== Assignment ==
Run through the records and, wherever a line holds the word "camera", return that line.

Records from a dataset
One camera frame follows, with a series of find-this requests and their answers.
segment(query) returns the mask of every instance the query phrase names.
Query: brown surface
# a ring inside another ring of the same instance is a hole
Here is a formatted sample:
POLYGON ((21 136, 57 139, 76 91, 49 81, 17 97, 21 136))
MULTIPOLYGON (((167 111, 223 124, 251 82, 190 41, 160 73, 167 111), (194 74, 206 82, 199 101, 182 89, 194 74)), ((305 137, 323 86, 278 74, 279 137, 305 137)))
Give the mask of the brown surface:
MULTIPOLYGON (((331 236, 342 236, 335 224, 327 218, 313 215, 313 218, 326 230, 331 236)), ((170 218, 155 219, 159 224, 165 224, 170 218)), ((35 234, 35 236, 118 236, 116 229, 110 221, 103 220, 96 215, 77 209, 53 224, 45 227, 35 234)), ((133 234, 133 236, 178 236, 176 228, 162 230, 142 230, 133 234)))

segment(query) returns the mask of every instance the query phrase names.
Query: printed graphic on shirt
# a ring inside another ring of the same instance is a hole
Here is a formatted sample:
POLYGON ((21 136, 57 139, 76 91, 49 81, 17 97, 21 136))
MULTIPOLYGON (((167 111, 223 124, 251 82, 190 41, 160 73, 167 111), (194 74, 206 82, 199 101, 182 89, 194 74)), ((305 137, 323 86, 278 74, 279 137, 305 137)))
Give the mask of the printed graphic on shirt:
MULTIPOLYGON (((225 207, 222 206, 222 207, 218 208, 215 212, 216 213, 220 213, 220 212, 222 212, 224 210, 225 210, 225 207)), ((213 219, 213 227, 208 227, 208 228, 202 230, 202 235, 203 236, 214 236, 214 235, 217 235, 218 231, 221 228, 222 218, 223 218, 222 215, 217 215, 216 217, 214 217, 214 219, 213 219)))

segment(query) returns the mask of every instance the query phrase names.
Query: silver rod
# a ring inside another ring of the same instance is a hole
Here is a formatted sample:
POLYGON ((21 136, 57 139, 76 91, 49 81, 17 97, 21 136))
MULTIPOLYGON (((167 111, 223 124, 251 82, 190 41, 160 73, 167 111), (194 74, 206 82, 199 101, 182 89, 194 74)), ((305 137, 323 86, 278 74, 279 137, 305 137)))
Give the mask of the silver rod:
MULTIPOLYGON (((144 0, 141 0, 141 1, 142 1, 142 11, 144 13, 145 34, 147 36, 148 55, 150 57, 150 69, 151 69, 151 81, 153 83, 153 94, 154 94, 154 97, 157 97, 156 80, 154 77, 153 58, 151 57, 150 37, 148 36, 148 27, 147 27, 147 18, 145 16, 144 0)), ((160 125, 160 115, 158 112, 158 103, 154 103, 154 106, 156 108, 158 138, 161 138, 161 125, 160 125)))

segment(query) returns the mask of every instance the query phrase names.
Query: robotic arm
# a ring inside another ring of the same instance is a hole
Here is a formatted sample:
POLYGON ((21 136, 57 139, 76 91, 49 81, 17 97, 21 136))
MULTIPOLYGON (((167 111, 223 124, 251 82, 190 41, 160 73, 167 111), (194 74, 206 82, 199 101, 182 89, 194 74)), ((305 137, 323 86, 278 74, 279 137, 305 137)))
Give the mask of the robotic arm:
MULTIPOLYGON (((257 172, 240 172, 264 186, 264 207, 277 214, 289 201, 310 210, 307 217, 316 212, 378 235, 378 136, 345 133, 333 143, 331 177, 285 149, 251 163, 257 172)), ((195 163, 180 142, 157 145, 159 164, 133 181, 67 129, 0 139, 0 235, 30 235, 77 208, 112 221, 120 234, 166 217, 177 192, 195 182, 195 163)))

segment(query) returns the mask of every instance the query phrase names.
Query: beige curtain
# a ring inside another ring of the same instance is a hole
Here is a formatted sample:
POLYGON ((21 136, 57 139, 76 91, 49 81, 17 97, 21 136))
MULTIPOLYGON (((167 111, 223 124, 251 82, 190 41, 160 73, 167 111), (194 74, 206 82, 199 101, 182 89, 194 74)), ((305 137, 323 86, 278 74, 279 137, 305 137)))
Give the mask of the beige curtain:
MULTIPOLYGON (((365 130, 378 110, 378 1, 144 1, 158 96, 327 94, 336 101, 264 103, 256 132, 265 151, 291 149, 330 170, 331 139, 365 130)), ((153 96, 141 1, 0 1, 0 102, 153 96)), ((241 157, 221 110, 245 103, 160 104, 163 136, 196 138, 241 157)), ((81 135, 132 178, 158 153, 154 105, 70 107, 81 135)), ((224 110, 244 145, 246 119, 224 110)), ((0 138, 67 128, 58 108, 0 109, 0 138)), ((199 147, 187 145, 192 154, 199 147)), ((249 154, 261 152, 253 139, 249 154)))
--
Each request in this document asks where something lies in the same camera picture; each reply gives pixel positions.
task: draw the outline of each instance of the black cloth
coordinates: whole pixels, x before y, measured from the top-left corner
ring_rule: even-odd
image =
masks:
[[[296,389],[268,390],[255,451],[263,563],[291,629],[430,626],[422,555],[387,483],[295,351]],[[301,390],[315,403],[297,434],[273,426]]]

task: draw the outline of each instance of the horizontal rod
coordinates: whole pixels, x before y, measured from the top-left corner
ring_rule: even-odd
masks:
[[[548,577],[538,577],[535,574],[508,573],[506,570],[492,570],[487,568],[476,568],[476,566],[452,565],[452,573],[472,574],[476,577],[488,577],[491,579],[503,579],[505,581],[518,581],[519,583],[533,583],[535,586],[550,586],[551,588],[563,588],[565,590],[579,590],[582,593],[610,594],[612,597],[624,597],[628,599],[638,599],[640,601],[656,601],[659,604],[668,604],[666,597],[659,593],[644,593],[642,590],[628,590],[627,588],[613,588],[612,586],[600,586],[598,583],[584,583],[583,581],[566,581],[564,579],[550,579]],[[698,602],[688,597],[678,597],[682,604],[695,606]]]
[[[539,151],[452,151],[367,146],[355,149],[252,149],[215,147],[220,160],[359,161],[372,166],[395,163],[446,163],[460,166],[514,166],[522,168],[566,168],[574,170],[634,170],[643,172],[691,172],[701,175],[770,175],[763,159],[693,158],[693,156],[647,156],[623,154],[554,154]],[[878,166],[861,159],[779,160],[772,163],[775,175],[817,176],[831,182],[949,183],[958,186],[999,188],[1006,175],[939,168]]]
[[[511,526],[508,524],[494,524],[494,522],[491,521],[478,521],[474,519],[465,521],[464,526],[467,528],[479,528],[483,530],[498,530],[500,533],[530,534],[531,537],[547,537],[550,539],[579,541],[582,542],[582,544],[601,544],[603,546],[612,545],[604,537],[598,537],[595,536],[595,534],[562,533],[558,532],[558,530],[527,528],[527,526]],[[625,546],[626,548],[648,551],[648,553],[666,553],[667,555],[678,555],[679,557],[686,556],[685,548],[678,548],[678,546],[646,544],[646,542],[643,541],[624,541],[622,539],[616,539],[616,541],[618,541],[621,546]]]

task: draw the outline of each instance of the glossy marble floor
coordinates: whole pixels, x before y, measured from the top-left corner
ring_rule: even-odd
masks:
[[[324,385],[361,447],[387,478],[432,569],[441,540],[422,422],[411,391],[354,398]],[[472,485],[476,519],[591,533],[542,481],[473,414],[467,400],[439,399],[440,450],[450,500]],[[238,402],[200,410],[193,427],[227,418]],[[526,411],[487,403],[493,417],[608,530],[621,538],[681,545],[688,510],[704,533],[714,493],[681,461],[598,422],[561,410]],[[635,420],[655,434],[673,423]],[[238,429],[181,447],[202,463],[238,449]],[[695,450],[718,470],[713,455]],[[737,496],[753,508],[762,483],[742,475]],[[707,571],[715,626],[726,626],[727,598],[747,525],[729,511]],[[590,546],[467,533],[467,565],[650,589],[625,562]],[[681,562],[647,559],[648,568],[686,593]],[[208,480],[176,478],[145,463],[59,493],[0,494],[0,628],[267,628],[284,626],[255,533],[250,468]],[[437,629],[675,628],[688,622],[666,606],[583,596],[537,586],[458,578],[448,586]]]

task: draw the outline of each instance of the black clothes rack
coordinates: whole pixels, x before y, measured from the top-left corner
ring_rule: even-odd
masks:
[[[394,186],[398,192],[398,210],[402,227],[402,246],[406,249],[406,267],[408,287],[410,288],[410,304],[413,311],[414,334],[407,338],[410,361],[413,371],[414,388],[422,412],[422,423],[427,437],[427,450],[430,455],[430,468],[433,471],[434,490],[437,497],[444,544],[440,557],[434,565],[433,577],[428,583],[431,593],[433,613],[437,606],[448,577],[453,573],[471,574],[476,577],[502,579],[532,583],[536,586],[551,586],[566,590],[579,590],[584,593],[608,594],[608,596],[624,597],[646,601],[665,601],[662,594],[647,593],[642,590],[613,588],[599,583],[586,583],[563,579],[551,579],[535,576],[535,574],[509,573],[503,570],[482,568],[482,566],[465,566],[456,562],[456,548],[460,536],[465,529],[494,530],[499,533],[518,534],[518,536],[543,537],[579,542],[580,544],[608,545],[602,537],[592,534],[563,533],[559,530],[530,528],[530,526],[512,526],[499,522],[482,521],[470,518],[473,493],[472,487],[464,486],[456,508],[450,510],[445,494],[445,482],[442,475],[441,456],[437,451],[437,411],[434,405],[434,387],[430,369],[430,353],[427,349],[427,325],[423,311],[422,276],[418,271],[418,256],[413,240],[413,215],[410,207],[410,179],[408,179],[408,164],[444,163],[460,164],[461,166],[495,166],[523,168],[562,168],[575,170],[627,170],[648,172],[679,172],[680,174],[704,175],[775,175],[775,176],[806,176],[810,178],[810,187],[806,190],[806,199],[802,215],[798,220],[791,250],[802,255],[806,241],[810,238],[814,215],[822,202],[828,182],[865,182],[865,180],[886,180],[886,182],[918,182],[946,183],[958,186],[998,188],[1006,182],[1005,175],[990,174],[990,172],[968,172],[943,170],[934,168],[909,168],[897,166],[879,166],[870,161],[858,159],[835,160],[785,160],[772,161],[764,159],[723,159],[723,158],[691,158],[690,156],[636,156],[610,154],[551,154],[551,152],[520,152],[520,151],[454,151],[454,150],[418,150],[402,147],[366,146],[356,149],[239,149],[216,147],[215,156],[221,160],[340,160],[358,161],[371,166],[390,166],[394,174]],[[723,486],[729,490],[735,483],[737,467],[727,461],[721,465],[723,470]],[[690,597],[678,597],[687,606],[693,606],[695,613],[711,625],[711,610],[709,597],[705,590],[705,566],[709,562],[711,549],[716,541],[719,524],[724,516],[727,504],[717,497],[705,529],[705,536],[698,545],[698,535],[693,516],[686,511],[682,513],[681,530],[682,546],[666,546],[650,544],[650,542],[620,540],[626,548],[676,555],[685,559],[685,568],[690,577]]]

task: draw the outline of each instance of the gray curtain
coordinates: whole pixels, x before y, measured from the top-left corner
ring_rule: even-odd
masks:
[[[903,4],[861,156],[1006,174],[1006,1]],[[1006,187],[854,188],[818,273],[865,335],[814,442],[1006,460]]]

== Problem solution ==
One camera frame follows, with a series of find-this requests and their answers.
Each request in this document asks where something lies in the same camera picture; each reply gives pixel positions.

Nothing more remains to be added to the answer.